**Task objective:**
Write out all of the data without omission, exactly as shown.

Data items
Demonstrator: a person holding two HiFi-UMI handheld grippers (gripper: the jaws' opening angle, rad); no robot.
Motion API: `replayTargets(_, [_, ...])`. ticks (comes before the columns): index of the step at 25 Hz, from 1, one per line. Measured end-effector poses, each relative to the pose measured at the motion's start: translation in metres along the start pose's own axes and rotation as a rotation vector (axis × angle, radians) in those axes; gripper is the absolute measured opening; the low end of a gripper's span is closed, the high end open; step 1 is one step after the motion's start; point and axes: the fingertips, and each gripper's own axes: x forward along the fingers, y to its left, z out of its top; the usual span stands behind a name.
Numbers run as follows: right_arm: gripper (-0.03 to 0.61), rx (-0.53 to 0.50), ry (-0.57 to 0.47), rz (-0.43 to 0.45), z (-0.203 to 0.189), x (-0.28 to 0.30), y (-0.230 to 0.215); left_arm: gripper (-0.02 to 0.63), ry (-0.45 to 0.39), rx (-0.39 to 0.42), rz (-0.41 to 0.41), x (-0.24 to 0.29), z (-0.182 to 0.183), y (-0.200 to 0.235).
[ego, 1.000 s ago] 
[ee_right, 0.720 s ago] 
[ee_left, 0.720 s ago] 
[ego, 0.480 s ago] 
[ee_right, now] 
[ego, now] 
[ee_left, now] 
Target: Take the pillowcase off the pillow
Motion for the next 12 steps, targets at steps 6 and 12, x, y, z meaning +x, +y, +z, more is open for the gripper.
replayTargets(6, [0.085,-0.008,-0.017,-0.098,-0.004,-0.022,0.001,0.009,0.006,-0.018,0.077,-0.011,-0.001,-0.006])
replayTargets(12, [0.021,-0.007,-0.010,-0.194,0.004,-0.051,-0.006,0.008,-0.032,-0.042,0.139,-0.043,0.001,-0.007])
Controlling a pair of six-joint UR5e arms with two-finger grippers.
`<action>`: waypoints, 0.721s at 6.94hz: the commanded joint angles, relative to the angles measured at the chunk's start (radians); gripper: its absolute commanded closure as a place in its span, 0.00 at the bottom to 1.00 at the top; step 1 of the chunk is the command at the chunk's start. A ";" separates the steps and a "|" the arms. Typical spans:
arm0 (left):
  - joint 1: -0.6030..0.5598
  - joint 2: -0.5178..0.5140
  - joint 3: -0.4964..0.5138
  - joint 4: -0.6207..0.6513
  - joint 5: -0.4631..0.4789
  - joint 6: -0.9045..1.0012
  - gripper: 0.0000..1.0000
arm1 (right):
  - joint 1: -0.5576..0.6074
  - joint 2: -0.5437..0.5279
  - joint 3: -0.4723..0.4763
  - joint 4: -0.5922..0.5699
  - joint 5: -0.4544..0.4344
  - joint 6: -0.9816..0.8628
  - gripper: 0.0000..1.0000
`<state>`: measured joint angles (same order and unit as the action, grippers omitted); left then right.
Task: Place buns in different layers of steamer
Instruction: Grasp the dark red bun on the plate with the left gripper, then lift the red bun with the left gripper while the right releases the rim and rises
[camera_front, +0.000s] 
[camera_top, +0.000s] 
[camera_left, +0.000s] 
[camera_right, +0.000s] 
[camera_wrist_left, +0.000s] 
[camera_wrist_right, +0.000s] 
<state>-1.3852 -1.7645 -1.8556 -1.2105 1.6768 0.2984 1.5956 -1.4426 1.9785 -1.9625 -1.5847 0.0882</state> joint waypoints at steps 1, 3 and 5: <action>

**Finished task:**
Demonstrator: a person holding two HiFi-UMI handheld grippers (gripper: the jaws' opening angle, rad); no robot.
Motion API: `replayTargets(_, [_, ...])`. ticks (comes before the columns): index of the step at 25 Hz, from 1, one per line. Measured end-effector poses, each relative to the pose measured at the motion's start: translation in metres along the start pose's own axes and rotation as a rotation vector (axis × angle, radians) in those axes; gripper is the absolute measured opening; the low end of a gripper's span is closed, the high end open; step 1 is one step after the motion's start; point and axes: the fingertips, and each gripper's own axes: x forward along the fingers, y to its left, z out of its top; the usual span stands behind a name.
Numbers run as follows: right_arm: gripper (-0.03 to 0.61), rx (-0.53 to 0.50), ry (-0.57 to 0.47), rz (-0.43 to 0.45), z (-0.203 to 0.189), x (-0.28 to 0.30), y (-0.230 to 0.215); left_arm: gripper (-0.02 to 0.63), ry (-0.45 to 0.39), rx (-0.39 to 0.42), rz (-0.41 to 0.41), x (-0.24 to 0.29), z (-0.182 to 0.183), y (-0.200 to 0.235).
[ego, 1.000 s ago] 
[ee_right, 0.720 s ago] 
[ee_left, 0.720 s ago] 
[ego, 0.480 s ago] 
[ee_right, now] 
[ego, now] 
[ee_left, now] 
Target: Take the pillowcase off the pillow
Motion for the next 12 steps, targets at steps 6 and 12, x, y, z meaning +x, +y, +z, more is open for the gripper.
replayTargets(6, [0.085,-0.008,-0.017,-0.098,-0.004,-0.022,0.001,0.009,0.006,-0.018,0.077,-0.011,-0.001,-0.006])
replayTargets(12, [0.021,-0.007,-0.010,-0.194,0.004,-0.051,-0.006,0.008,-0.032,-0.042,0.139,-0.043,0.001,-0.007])
Controlling a pair of six-joint UR5e arms with two-finger grippers.
`<action>`: waypoints, 0.721s at 6.94hz: the commanded joint angles, relative to the angles measured at the chunk's start (radians); gripper: its absolute commanded closure as a place in its span, 0.00 at the bottom to 1.00 at the top; step 1 of the chunk is the command at the chunk's start. A ";" separates the steps and a "|" the arms. Typical spans:
arm0 (left):
  - joint 1: -0.6030..0.5598
  - joint 2: -0.5178..0.5140
  - joint 3: -0.4964..0.5138
  - joint 4: -0.6207..0.6513
  - joint 5: -0.4631..0.4789
  - joint 6: -0.9045..1.0012
  - gripper: 0.0000..1.0000
arm1 (right):
  - joint 1: -0.5576..0.6074
  - joint 2: -0.5437..0.5279
  - joint 3: -0.4723..0.4763
  - joint 4: -0.5922..0.5699
  - joint 5: -0.4544..0.4344
  - joint 6: -0.9816..0.8628
  - gripper: 0.0000..1.0000
`<state>`: measured joint angles (same order and unit as the action, grippers omitted); left then right.
Task: Place buns in different layers of steamer
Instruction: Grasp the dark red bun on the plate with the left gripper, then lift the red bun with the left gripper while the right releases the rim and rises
[camera_front, +0.000s] 
[camera_top, +0.000s] 
[camera_left, +0.000s] 
[camera_right, +0.000s] 
[camera_wrist_left, +0.000s] 
[camera_wrist_right, +0.000s] 
<state>-1.3852 -1.7645 -1.8556 -1.2105 1.6768 0.2984 1.5956 -1.4426 1.9785 -1.9625 -1.5847 0.0882</state> joint waypoints at steps 1, 3 and 5: <action>

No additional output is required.